§ EXERCISE INPUTS:

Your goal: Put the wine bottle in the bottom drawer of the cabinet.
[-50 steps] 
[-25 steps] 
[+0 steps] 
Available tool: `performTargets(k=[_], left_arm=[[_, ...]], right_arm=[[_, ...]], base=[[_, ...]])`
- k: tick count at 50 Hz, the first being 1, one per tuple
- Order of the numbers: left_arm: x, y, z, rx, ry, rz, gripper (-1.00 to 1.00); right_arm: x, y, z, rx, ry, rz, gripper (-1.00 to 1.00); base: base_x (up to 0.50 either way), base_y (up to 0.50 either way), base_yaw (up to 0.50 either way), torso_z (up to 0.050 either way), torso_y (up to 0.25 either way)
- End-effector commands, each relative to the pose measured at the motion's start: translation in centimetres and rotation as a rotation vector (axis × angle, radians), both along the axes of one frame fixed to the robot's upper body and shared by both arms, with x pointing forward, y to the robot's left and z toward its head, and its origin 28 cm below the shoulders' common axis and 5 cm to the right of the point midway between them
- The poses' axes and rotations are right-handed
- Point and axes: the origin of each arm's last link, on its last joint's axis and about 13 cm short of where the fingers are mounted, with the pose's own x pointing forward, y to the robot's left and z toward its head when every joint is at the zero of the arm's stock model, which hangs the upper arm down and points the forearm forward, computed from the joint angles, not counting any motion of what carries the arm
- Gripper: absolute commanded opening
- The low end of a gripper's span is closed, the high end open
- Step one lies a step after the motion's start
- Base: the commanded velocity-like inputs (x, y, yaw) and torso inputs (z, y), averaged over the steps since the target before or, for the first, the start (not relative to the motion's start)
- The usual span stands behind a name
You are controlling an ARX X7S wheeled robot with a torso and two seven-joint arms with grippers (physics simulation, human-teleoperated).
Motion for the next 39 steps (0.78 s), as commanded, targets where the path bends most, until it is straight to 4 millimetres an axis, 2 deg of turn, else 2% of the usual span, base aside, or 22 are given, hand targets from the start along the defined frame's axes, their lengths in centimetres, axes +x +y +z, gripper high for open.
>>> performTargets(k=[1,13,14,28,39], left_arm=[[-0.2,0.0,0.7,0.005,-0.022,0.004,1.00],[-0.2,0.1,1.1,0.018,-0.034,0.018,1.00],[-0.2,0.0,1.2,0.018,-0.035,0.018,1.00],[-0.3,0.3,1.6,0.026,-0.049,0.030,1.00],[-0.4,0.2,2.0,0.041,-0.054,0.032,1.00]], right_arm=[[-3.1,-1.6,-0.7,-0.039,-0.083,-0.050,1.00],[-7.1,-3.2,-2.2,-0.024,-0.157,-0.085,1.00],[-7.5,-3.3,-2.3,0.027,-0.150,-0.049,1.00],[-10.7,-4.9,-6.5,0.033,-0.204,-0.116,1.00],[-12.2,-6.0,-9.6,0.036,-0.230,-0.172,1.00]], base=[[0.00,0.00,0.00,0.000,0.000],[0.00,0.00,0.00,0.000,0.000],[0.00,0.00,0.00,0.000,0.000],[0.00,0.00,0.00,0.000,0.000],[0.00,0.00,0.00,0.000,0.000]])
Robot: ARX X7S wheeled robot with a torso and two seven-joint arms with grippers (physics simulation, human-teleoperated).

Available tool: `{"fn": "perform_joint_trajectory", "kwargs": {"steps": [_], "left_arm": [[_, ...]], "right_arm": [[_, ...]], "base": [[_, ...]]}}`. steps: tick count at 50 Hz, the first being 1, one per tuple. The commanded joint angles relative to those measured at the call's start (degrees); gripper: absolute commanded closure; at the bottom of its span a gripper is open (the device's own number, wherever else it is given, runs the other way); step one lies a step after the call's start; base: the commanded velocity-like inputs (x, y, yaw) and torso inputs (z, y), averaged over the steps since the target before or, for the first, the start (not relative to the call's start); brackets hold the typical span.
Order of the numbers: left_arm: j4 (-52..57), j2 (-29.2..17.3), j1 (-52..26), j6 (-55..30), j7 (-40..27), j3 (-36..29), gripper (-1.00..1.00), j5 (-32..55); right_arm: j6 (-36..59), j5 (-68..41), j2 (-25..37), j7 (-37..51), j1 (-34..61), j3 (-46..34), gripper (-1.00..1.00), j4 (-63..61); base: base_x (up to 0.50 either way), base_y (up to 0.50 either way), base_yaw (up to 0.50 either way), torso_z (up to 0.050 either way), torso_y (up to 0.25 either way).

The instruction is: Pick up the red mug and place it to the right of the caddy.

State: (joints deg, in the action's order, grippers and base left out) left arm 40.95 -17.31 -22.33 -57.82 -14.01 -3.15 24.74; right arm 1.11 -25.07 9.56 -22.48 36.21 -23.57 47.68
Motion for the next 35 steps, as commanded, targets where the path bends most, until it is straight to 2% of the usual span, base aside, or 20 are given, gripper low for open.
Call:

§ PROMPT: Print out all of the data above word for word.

§ RESPONSE BOX:
Your goal: Put the wine bottle in the bottom drawer of the cabinet.
[-50 steps] 
[-25 steps] 
[+0 steps] 
Available tool: `performTargets(k=[_], left_arm=[[_, ...]], right_arm=[[_, ...]], base=[[_, ...]])`
- k: tick count at 50 Hz, the first being 1, one per tuple
- Order of the numbers: left_arm: x, y, z, rx, ry, rz, gripper (-1.00 to 1.00); right_arm: x, y, z, rx, ry, rz, gripper (-1.00 to 1.00); base: base_x (up to 0.50 either way), base_y (up to 0.50 either way), base_yaw (up to 0.50 either way), torso_z (up to 0.050 either way), torso_y (up to 0.25 either way)
- End-effector commands, each relative to the pose measured at the motion's start: translation in centimetres and rotation as a rotation vector (axis × angle, radians), both along the axes of one frame fixed to the robot's upper body and shared by both arms, with x pointing forward, y to the robot's left and z toward its head, and its origin 28 cm below the shoulders' common axis and 5 cm to the right of the point midway between them
- The poses' axes and rotations are right-handed
- Point and axes: the origin of each arm's last link, on its last joint's axis and about 13 cm short of where the fingers are mounted, with the pose's own x pointing forward, y to the robot's left and z toward its head when every joint is at the zero of the arm's stock model, which hangs the upper arm down and points the forearm forward, computed from the joint angles, not counting any motion of what carries the arm
- Gripper: absolute commanded opening
- The low end of a gripper's span is closed, the high end open
- Step one lies a step after the motion's start
- Base: the commanded velocity-like inputs (x, y, yaw) and torso inputs (z, y), averaged over the steps since the target before or, for the first, the start (not relative to the motion's start)
- The usual span stands behind a name
You are controlling an ARX X7S wheeled robot with a torso and two seven-joint arms with grippers (physics simulation, human-teleoperated).
Motion for the next 39 steps (0.78 s), as commanded, targets where the path bends most, until it is straight to 4 millimetres an axis, 2 deg of turn, else 2% of the usual span, base aside, or 22 are given, hand targets from the start along the defined frame's axes, their lengths in centimetres, axes +x +y +z, gripper high for open.
>>> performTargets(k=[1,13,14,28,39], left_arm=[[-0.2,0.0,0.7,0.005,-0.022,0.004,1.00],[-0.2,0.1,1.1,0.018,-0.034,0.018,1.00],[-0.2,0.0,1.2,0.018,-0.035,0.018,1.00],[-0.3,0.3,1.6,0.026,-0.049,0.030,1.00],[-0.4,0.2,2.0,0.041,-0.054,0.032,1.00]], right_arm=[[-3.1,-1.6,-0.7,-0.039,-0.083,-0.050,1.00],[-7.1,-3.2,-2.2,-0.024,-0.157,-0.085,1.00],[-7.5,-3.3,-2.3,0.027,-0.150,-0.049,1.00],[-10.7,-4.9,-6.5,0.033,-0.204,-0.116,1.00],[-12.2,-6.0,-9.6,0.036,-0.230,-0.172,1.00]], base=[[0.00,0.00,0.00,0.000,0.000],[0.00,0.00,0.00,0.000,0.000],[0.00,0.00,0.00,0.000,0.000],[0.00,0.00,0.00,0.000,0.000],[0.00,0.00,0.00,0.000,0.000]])
Robot: ARX X7S wheeled robot with a torso and two seven-joint arms with grippers (physics simulation, human-teleoperated).

Available tool: `{"fn": "perform_joint_trajectory", "kwargs": {"steps": [_], "left_arm": [[_, ...]], "right_arm": [[_, ...]], "base": [[_, ...]]}}`. steps: tick count at 50 Hz, the first being 1, one per tuple. The commanded joint angles relative to those measured at the call's start (degrees); gripper: absolute commanded closure; at the bottom of its span a gripper is open (the device's own number, wherever else it is given, runs the other way); step one lies a step after the call's start; base: the commanded velocity-like inputs (x, y, yaw) and torso inputs (z, y), averaged over the steps since the target before or, for the first, the start (not relative to the call's start); brackets hold the typical span.
Order of the numbers: left_arm: j4 (-52..57), j2 (-29.2..17.3), j1 (-52..26), j6 (-55..30), j7 (-40..27), j3 (-36..29), gripper (-1.00..1.00), j5 (-32..55); right_arm: j6 (-36..59), j5 (-68..41), j2 (-25..37), j7 (-37..51), j1 (-34..61), j3 (-46..34), gripper (-1.00..1.00), j4 (-63..61); base: base_x (up to 0.50 either way), base_y (up to 0.50 either way), base_yaw (up to 0.50 either way), torso_z (up to 0.050 either way), torso_y (up to 0.25 either way).

The instruction is: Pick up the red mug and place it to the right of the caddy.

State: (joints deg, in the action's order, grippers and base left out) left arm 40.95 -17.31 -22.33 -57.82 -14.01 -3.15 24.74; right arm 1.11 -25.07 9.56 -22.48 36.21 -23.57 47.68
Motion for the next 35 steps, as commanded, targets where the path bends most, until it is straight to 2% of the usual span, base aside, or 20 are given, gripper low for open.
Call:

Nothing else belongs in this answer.